WHAT IS EXPECTED -
Copy each line below containing "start".

[[ PROVIDED DATA, beginning ]]

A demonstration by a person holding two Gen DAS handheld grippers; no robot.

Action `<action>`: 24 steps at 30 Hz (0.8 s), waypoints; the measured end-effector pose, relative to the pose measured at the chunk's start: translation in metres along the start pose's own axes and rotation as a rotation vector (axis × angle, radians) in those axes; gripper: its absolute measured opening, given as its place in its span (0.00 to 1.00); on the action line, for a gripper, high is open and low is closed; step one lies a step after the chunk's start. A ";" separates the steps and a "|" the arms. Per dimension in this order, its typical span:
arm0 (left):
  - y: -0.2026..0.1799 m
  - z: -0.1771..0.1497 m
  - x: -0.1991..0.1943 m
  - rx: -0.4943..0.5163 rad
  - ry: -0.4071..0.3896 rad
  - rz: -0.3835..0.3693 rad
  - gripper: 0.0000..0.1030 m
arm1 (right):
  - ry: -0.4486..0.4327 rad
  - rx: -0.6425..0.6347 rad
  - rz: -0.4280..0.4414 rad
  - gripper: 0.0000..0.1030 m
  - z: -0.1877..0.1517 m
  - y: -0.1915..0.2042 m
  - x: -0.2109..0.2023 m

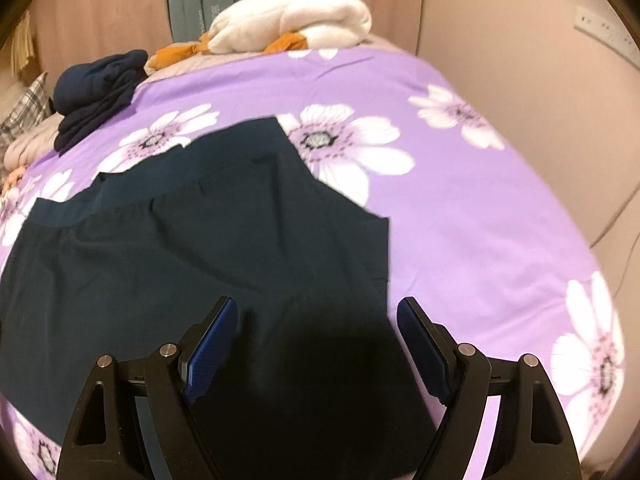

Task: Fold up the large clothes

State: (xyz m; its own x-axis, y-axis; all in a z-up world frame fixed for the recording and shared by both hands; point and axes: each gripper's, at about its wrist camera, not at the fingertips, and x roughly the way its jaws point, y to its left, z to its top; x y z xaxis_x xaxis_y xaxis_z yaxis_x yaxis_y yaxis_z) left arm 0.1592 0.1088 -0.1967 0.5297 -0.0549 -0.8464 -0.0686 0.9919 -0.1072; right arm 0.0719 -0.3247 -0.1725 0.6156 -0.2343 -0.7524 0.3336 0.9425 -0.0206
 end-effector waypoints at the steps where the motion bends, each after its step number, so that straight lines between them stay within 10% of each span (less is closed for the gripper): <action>1: -0.006 -0.001 -0.006 0.014 -0.014 -0.011 0.86 | -0.010 0.000 0.011 0.79 -0.001 0.001 -0.007; 9: -0.088 -0.022 -0.036 0.209 -0.081 -0.139 0.87 | -0.044 -0.124 0.185 0.79 -0.008 0.062 -0.035; 24: -0.124 -0.060 -0.003 0.377 -0.031 -0.089 0.89 | 0.035 -0.309 0.283 0.81 -0.033 0.127 -0.012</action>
State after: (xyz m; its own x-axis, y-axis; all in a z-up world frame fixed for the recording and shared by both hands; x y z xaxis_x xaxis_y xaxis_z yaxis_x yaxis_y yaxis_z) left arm 0.1156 -0.0210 -0.2118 0.5449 -0.1453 -0.8258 0.2917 0.9562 0.0243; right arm 0.0830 -0.1941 -0.1876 0.6257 0.0475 -0.7786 -0.0782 0.9969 -0.0021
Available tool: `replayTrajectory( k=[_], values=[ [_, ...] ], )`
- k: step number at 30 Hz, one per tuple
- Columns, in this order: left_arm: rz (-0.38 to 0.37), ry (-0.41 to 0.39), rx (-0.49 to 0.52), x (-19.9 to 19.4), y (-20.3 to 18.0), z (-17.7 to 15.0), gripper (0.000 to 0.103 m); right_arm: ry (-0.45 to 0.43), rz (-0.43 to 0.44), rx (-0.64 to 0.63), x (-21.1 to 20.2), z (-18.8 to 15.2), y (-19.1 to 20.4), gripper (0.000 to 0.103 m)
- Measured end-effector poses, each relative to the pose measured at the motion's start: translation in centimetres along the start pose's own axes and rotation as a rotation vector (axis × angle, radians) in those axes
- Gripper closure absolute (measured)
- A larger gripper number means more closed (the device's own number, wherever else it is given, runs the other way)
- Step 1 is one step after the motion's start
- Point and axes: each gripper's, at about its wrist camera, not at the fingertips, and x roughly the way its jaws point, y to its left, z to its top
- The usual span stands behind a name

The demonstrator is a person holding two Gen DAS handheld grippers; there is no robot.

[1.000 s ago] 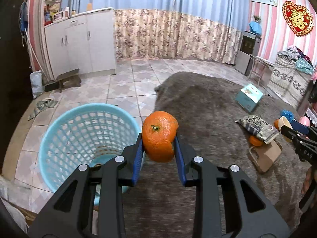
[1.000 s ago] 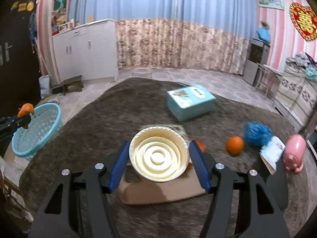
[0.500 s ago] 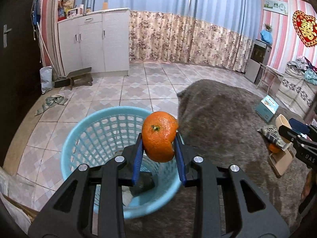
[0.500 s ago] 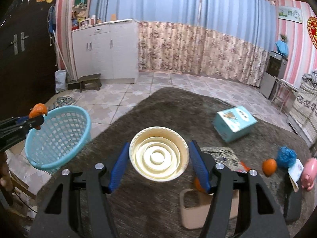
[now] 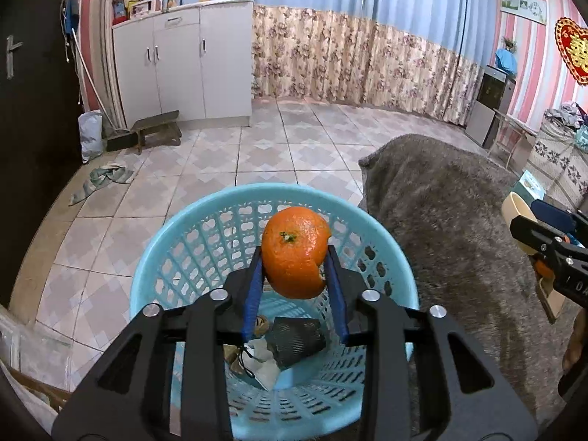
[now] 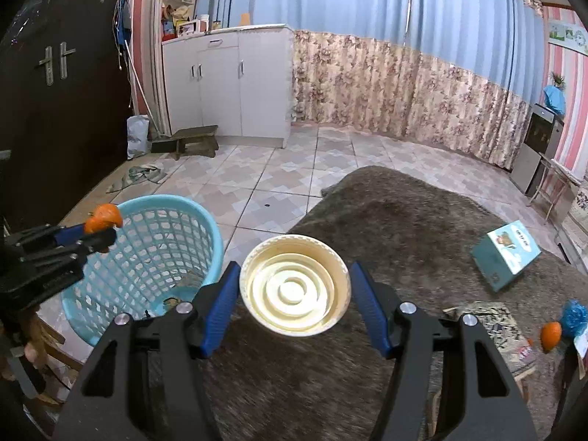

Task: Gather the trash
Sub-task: 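Carry the orange with the left tool while the right tool carries the cream bowl to the basket, then open the left tool over the basket while the right tool drops the bowl in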

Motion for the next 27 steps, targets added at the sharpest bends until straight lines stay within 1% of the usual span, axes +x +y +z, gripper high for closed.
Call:
replayTrajectory(
  k=[1, 2, 4, 7, 8, 10, 14, 18, 23, 27],
  values=[
    [-0.003, 0.002, 0.003, 0.2, 0.1, 0.0, 0.061, 0.004, 0.002, 0.000, 0.3, 0.0, 0.2, 0.042],
    [0.001, -0.003, 0.006, 0.2, 0.1, 0.1, 0.058, 0.007, 0.004, -0.002, 0.6, 0.0, 0.3, 0.042],
    [0.007, -0.018, 0.005, 0.1, 0.3, 0.2, 0.047, 0.013, 0.006, -0.009, 1.0, -0.1, 0.8, 0.042],
    [0.019, -0.029, -0.006, -0.3, 0.9, 0.4, 0.039, 0.020, 0.013, -0.014, 1.7, -0.2, 1.5, 0.042],
    [0.036, -0.036, -0.010, -0.6, 1.2, 0.4, 0.037, 0.020, 0.016, -0.015, 1.8, -0.2, 1.7, 0.042],
    [0.065, -0.051, -0.016, -0.9, 1.8, 0.4, 0.029, 0.022, 0.022, -0.017, 2.0, -0.1, 1.9, 0.042],
    [0.102, -0.055, -0.034, -1.5, 3.1, 0.3, 0.025, 0.028, 0.037, -0.026, 2.7, 0.1, 3.0, 0.042],
    [0.160, -0.075, -0.037, -2.5, 4.2, 0.1, 0.018, 0.030, 0.067, -0.034, 3.7, 0.7, 4.7, 0.042],
    [0.179, -0.090, -0.052, -3.2, 5.1, -0.1, 0.016, 0.037, 0.111, -0.056, 5.0, 1.3, 7.5, 0.042],
    [0.192, -0.084, -0.062, -3.1, 5.8, -0.1, 0.015, 0.057, 0.144, -0.056, 6.3, 1.5, 9.5, 0.042]
  ],
)
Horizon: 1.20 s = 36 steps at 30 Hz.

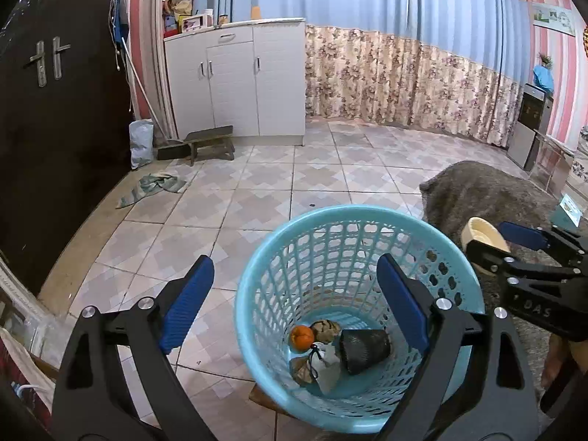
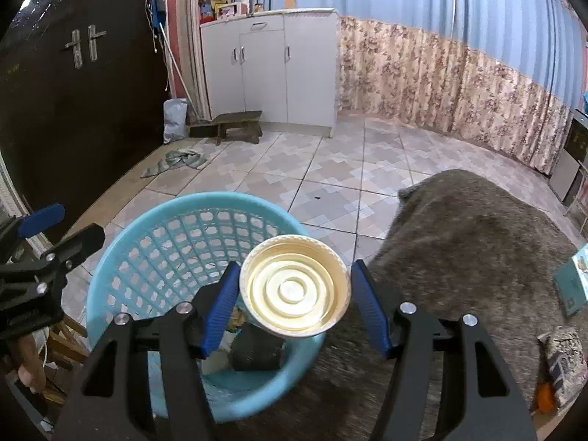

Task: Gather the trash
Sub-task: 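Open the left tool over the basket while the right tool drops the bowl in, then move both tools back over the rug toward the snack bag and booklet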

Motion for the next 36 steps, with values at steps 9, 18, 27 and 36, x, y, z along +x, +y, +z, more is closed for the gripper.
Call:
replayTrajectory(
  k=[9, 18, 27, 36],
  values=[
    [0.008, -0.004, -0.014, -0.1, 0.5, 0.1, 0.014, -0.008, 0.020, 0.007, 0.7, 0.1, 0.1, 0.026],
    [-0.002, -0.011, -0.027, -0.9, -0.3, 0.6, 0.013, -0.054, -0.054, 0.031, -2.6, -0.9, -3.6, 0.025],
    [-0.037, -0.049, 0.006, -3.1, -4.3, 0.9, 0.008, -0.122, -0.145, 0.096, -7.8, -2.7, -9.3, 0.015],
    [-0.129, -0.047, 0.047, -4.8, -11.4, -0.3, 0.006, -0.141, -0.259, 0.179, -14.2, -6.7, -16.4, 0.014]
  ],
)
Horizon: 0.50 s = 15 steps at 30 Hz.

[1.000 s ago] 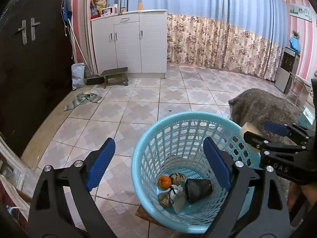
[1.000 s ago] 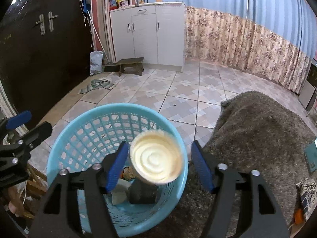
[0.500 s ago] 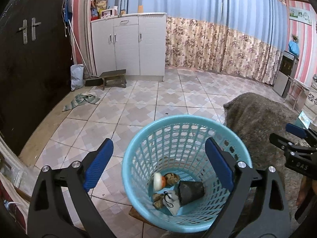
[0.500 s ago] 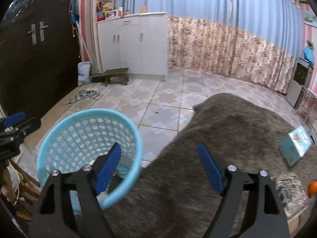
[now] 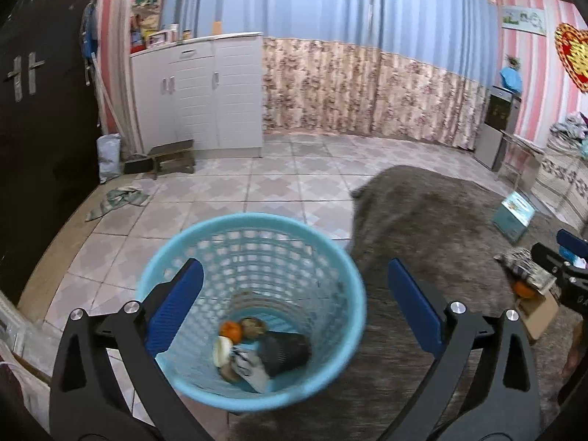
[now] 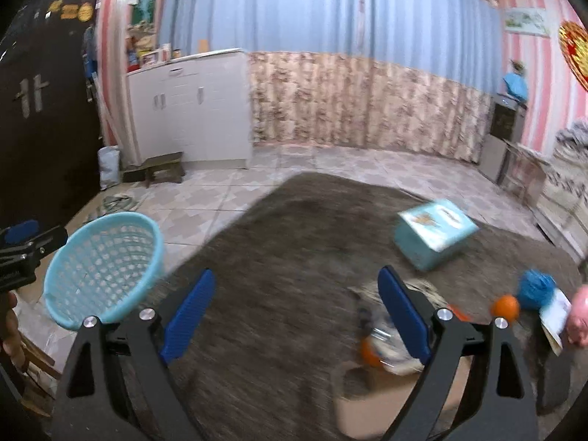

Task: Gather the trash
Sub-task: 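Move both tools back over the rug toward the snack bag and booklet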

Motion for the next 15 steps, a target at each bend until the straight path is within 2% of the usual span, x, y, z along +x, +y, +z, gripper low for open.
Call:
replayTrajectory(
  k=[2, 6, 12, 15],
  values=[
    [-0.029, 0.004, 0.009, 0.0, -2.0, -0.3, 0.006, 0.004, -0.026, 0.024, -0.8, -0.5, -2.2, 0.014],
    [-0.095, 0.024, 0.016, 0.1, -5.4, -0.9, 0.006, 0.016, -0.141, 0.061, -2.7, -1.9, -7.6, 0.014],
    [-0.140, 0.034, 0.063, 0.0, -10.1, -1.8, 0.006, 0.049, -0.318, 0.119, -4.3, -4.4, -16.3, 0.014],
    [-0.159, 0.045, 0.084, 0.2, -12.2, -2.2, 0.006, 0.072, -0.369, 0.135, -4.5, -5.6, -19.4, 0.014]
  ],
)
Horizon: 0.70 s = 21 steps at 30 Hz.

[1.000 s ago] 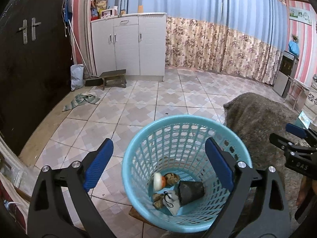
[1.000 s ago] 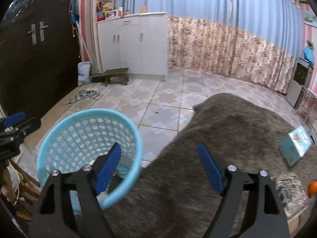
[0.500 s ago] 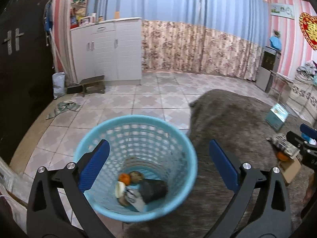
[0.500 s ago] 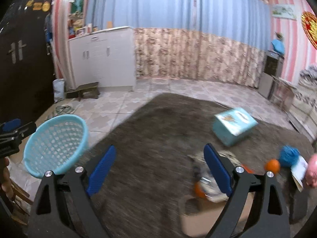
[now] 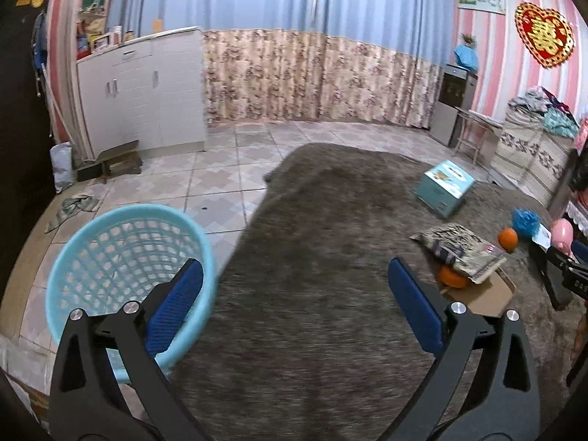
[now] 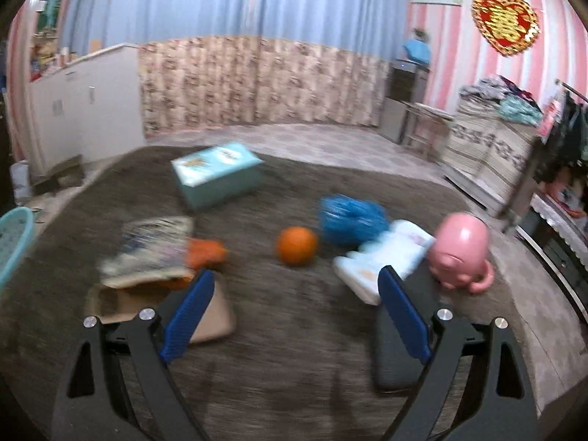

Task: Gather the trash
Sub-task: 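Move both tools back over the rug toward the snack bag and booklet, then grasp the printed snack bag with the left tool while the right tool grasps the white booklet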

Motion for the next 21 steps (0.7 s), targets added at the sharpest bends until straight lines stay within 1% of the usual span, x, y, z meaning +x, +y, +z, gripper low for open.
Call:
replayTrajectory(
  k=[3, 7, 13, 16, 17, 18, 19, 20, 21],
  values=[
    [-0.011, 0.011, 0.012, 0.5, -1.6, 0.0, 0.006, 0.029, -0.051, -0.010, 1.2, -1.0, -2.3, 0.014],
    [-0.029, 0.024, 0.028, 1.1, -3.4, -0.3, 0.006, 0.053, -0.081, -0.019, 2.8, -1.8, -3.9, 0.014],
    [-0.034, 0.044, 0.081, 2.1, -5.8, -0.8, 0.006, 0.064, -0.097, -0.061, 4.6, -1.6, -3.9, 0.014],
    [-0.034, 0.043, 0.099, 2.3, -6.5, -0.9, 0.006, 0.069, -0.095, -0.074, 5.6, -1.2, -3.9, 0.017],
    [-0.035, 0.044, 0.103, 2.4, -6.8, -0.9, 0.006, 0.067, -0.096, -0.085, 5.9, -1.0, -3.8, 0.024],
    [-0.039, 0.045, 0.110, 2.5, -7.1, -1.0, 0.006, 0.070, -0.097, -0.093, 6.2, -0.9, -3.7, 0.033],
    [-0.042, 0.046, 0.118, 2.6, -7.4, -1.0, 0.006, 0.078, -0.092, -0.101, 6.5, -0.7, -3.7, 0.038],
    [-0.046, 0.047, 0.126, 2.8, -7.8, -1.0, 0.006, 0.084, -0.087, -0.106, 6.6, -0.6, -3.6, 0.048],
    [-0.050, 0.048, 0.132, 2.9, -8.1, -1.0, 0.006, 0.086, -0.081, -0.108, 6.7, -0.5, -3.6, 0.056]
  ],
)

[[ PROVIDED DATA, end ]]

TASK RESULT -
Action `<action>`: 24 steps at 30 Hz (0.8 s), waypoints; the measured end-effector pose, relative to the pose measured at the chunk's start: translation in metres along the start pose's own axes and rotation as a rotation vector (axis × angle, radians) in those axes; gripper: its absolute measured opening, given as its place in its span (0.00 to 1.00); on the action line, for a gripper, high is open and low is closed; step one lies a step after the chunk's start. A ";" separates the steps and a "|" the arms. Per dimension in this order, its typical span:
- Measured end-effector poses, each relative to the pose measured at the motion's start: translation in centimetres along the start pose's own axes and rotation as a rotation vector (axis × angle, radians) in those axes
- Step 1 is one step after the motion's start

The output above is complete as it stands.